Так или иначе, но, отправляясь сюда, ты не знал, что я ударю тебя по голове.
И они принялись смеяться, как дети, а лошадь начала тихонько ржать, будто желая поучаствовать в общем веселье. Затем вновь наступила тишина.
Несмотря на то, что Филипп с нетерпением ждал ее возвращения в Дижон, Катрин пришлось провести в Марсаннэ три или четыре дня, потому что она все же сильно простыла.
— Что за странная идея оставаться в саду в столь позднее время и к тому же заснуть там! — ревел дядюшка Матье, глядя, как она пьет из ковша горячий отвар. Было так поздно, что я даже не слышал, как ты вошла!
Абу-аль-Хайр незаметно отвернулся, чтобы Катрин не заметила лукавых искр в его глазах. Той ночью, очень поздно, маленький доктор видел всадника, удаляющегося по дороге в Дижон, и женщину в белом, стоявшую на краю дороги и глядевшую вслед всаднику, пока он не скрылся из вида.

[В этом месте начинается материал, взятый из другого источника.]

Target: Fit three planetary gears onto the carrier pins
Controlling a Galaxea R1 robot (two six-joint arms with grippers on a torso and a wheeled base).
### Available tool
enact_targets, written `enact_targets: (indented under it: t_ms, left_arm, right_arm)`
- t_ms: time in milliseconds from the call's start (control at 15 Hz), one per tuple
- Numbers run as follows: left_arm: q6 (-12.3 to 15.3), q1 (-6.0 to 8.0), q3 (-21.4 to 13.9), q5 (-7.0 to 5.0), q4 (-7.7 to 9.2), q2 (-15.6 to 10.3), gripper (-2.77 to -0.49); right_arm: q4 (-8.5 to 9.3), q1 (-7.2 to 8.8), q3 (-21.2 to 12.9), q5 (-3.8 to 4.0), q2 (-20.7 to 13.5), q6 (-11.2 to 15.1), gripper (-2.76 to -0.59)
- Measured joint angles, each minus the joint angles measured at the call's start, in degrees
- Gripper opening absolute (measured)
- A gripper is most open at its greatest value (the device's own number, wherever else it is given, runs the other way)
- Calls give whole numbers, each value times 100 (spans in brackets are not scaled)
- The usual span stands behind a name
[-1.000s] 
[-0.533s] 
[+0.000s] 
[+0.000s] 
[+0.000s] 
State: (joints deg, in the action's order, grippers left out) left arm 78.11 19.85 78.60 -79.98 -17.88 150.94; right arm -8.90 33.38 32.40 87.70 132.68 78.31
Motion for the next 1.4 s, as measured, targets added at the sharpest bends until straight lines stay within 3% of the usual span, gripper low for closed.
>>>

Несколько дней спустя Катрин де Брази, выглядевшая удивительно прекрасной, присутствовала на свадьбе Маргариты Гиенской и Артура де Ришмона в придворной церкви. Одетая в зеленое бархатное платье, расшитое золотыми звездами и отделанное белым горностаем, она являла собой сияющий образ юной красоты и грации. Ее лицо осветилось внутренним светом, глаза под бахромой длинных загнутых ресниц сияли так ярко, что затмевали даже сияние бесподобных изумрудов на шее и в ушах, изумрудов, которые были подарком Филиппа, больше не делавшего секрета из своей любви к ней.
Госпожа де Прель, официальная любовница Филиппа, была выслана во Фландрию в состоянии крайней ярости, а Мари де Вогриньез попросили на некоторое время вернуться в свои сельские владения. Ее злобное высказывание о Катрин достигло ушей герцога, и даже ее положение крестной дочери вдовствующей герцогини не помогло ей.
Место, которое Катрин занимала в церкви, позволяло строить самые разные догадки. Оно свидетельствовало о ее более высоком положении по сравнению с тем, что соответствовало ее титулу. В конце концов, было трудно не заметить, как часто глаза Филиппа искали ее глаз и какими пылкими взглядами они обменивались.
Гарэн, стоявший среди мужчин с другой стороны церкви, ни разу не посмотрел на жену. Со времени ее возвращения из Марсаннэ его поведение по отношению к ней было вежливым, но холодным. Он видел ее только за обедом и, когда рядом не было мавританского доктора, обменивался с ней несколькими банальными фразами. Когда же с ними был Абу-аль-Хайр, они беседовали, на научные темы, которые ничего не значили для его жены. Казалось, это были единственные моменты, когда он оживал. Временами Катрин встречалась с ним взглядом, но никогда не могла понять выражения его глаз, поскольку он сразу же отводил их в сторону.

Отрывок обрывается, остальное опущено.